**What to work on**
Reproduce the whole listing exactly, omitting any picture it holds.

**Material provided**
※ ※ ※

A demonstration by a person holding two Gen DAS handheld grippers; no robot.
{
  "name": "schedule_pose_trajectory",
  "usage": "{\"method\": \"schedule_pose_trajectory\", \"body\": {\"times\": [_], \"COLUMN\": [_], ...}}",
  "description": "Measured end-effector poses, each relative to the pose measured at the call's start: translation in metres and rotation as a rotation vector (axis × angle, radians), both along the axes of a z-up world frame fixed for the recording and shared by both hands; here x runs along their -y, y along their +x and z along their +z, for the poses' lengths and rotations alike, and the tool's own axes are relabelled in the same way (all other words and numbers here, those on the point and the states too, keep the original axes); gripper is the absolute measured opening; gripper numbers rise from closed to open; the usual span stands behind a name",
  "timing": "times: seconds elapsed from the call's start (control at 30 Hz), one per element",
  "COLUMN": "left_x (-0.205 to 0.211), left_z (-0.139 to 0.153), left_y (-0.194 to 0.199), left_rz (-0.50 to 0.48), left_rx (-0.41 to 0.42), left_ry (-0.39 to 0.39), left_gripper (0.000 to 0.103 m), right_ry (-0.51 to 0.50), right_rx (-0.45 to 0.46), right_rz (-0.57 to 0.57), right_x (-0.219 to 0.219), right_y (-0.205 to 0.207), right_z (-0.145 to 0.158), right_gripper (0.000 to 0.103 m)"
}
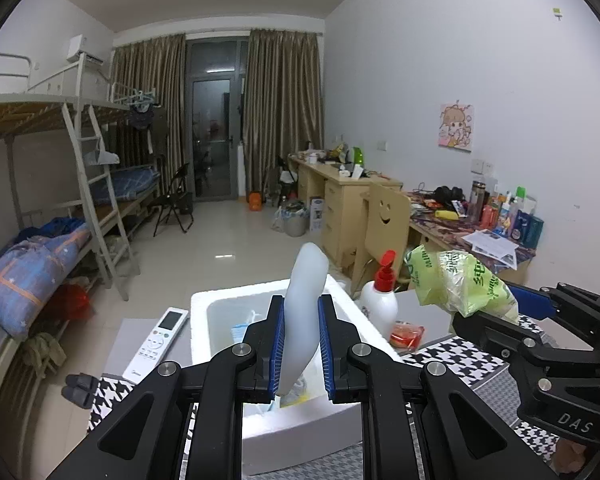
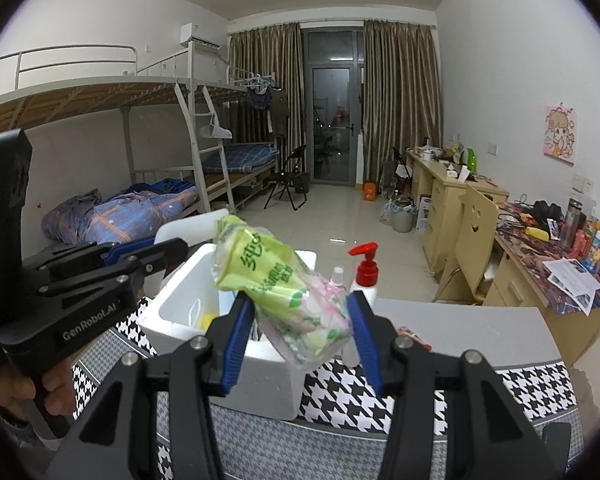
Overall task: Organize soft objects
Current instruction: 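Lift and carry the foam stick and green packet in both tools over the foam box, then lower the white foam stick into the box and open the left tool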
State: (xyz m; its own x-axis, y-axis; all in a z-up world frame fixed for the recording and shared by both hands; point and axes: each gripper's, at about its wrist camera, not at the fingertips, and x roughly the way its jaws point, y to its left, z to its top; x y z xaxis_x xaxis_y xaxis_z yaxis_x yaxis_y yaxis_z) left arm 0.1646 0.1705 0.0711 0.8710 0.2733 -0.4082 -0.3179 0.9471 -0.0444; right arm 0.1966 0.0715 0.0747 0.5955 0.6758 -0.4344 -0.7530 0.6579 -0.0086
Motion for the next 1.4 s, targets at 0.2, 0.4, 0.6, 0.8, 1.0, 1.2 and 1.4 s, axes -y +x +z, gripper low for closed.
{"method": "schedule_pose_trajectory", "body": {"times": [0.2, 0.4, 0.6, 0.8, 1.0, 1.2, 1.4], "left_x": [-0.009, -0.019, -0.033, -0.045, -0.052, -0.058, -0.064], "left_z": [-0.008, -0.018, -0.029, -0.025, -0.023, -0.02, -0.019], "left_y": [0.012, 0.026, 0.03, 0.015, -0.001, -0.018, -0.034], "left_rz": [0.02, 0.021, 0.052, 0.101, 0.139, 0.171, 0.202], "left_rx": [-0.026, -0.062, -0.094, -0.058, -0.04, -0.018, -0.002], "left_ry": [-0.01, -0.032, -0.044, -0.062, -0.058, -0.05, -0.039], "left_gripper": [0.017, 0.02, 0.074, 0.091, 0.098, 0.101, 0.102], "right_ry": [-0.002, -0.017, -0.017, -0.021, -0.031, -0.046, -0.061], "right_rx": [-0.012, -0.022, -0.032, -0.037, -0.036, -0.037, -0.047], "right_rz": [0.0, -0.001, -0.01, -0.015, 0.0, 0.023, 0.038], "right_x": [-0.009, -0.018, -0.02, -0.025, -0.035, -0.048, -0.064], "right_y": [0.007, 0.011, 0.016, 0.02, 0.018, 0.017, 0.02], "right_z": [-0.002, -0.006, -0.007, -0.007, -0.009, -0.011, -0.016], "right_gripper": [0.053, 0.053, 0.053, 0.053, 0.053, 0.053, 0.053]}}
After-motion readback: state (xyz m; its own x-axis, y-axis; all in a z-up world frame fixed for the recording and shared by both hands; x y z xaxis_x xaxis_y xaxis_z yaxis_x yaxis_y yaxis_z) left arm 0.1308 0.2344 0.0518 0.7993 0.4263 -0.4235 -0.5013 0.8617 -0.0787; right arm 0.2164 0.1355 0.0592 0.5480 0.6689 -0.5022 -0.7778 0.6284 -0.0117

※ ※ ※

**Solution**
A demonstration by a person holding two Gen DAS handheld grippers; no robot.
{
  "name": "schedule_pose_trajectory",
  "usage": "{\"method\": \"schedule_pose_trajectory\", \"body\": {\"times\": [_], \"COLUMN\": [_], ...}}",
  "description": "Measured end-effector poses, each relative to the pose measured at the call's start: translation in metres and rotation as a rotation vector (axis × angle, radians), both along the axes of a z-up world frame fixed for the recording and shared by both hands; here x runs along their -y, y along their +x and z along their +z, for the poses' lengths and rotations alike, and the tool's own axes are relabelled in the same way (all other words and numbers here, those on the point and the states too, keep the original axes); gripper is the absolute measured opening; gripper numbers rise from closed to open; the usual span stands behind a name",
  "timing": "times: seconds elapsed from the call's start (control at 30 Hz), one per element",
  "COLUMN": "left_x (-0.205 to 0.211), left_z (-0.139 to 0.153), left_y (-0.194 to 0.199), left_rz (-0.50 to 0.48), left_rx (-0.41 to 0.42), left_ry (-0.39 to 0.39), left_gripper (0.000 to 0.103 m), right_ry (-0.51 to 0.50), right_rx (-0.45 to 0.46), right_rz (-0.57 to 0.57), right_x (-0.219 to 0.219), right_y (-0.205 to 0.207), right_z (-0.145 to 0.158), right_gripper (0.000 to 0.103 m)"
}
Overall task: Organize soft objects
Current instruction: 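Lift and carry the foam stick and green packet in both tools over the foam box, then lower the white foam stick into the box and open the left tool
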State: (xyz m; its own x-axis, y-axis; all in a z-up world frame fixed for the recording and shared by both hands; point and axes: each gripper's, at about its wrist camera, not at the fingertips, and x roughly the way its jaws point, y to its left, z to its top; x y z xaxis_x xaxis_y xaxis_z yaxis_x yaxis_y yaxis_z) left arm 0.1646 0.1705 0.0711 0.8710 0.2733 -0.4082 -0.3179 0.9471 -0.0444; right arm 0.1966 0.0715 0.0747 0.5955 0.6758 -0.4344 -0.7530 0.6579 -0.0086
Motion for the next 1.4 s, targets at 0.2, 0.4, 0.6, 0.8, 1.0, 1.2 and 1.4 s, axes -y +x +z, gripper low for closed.
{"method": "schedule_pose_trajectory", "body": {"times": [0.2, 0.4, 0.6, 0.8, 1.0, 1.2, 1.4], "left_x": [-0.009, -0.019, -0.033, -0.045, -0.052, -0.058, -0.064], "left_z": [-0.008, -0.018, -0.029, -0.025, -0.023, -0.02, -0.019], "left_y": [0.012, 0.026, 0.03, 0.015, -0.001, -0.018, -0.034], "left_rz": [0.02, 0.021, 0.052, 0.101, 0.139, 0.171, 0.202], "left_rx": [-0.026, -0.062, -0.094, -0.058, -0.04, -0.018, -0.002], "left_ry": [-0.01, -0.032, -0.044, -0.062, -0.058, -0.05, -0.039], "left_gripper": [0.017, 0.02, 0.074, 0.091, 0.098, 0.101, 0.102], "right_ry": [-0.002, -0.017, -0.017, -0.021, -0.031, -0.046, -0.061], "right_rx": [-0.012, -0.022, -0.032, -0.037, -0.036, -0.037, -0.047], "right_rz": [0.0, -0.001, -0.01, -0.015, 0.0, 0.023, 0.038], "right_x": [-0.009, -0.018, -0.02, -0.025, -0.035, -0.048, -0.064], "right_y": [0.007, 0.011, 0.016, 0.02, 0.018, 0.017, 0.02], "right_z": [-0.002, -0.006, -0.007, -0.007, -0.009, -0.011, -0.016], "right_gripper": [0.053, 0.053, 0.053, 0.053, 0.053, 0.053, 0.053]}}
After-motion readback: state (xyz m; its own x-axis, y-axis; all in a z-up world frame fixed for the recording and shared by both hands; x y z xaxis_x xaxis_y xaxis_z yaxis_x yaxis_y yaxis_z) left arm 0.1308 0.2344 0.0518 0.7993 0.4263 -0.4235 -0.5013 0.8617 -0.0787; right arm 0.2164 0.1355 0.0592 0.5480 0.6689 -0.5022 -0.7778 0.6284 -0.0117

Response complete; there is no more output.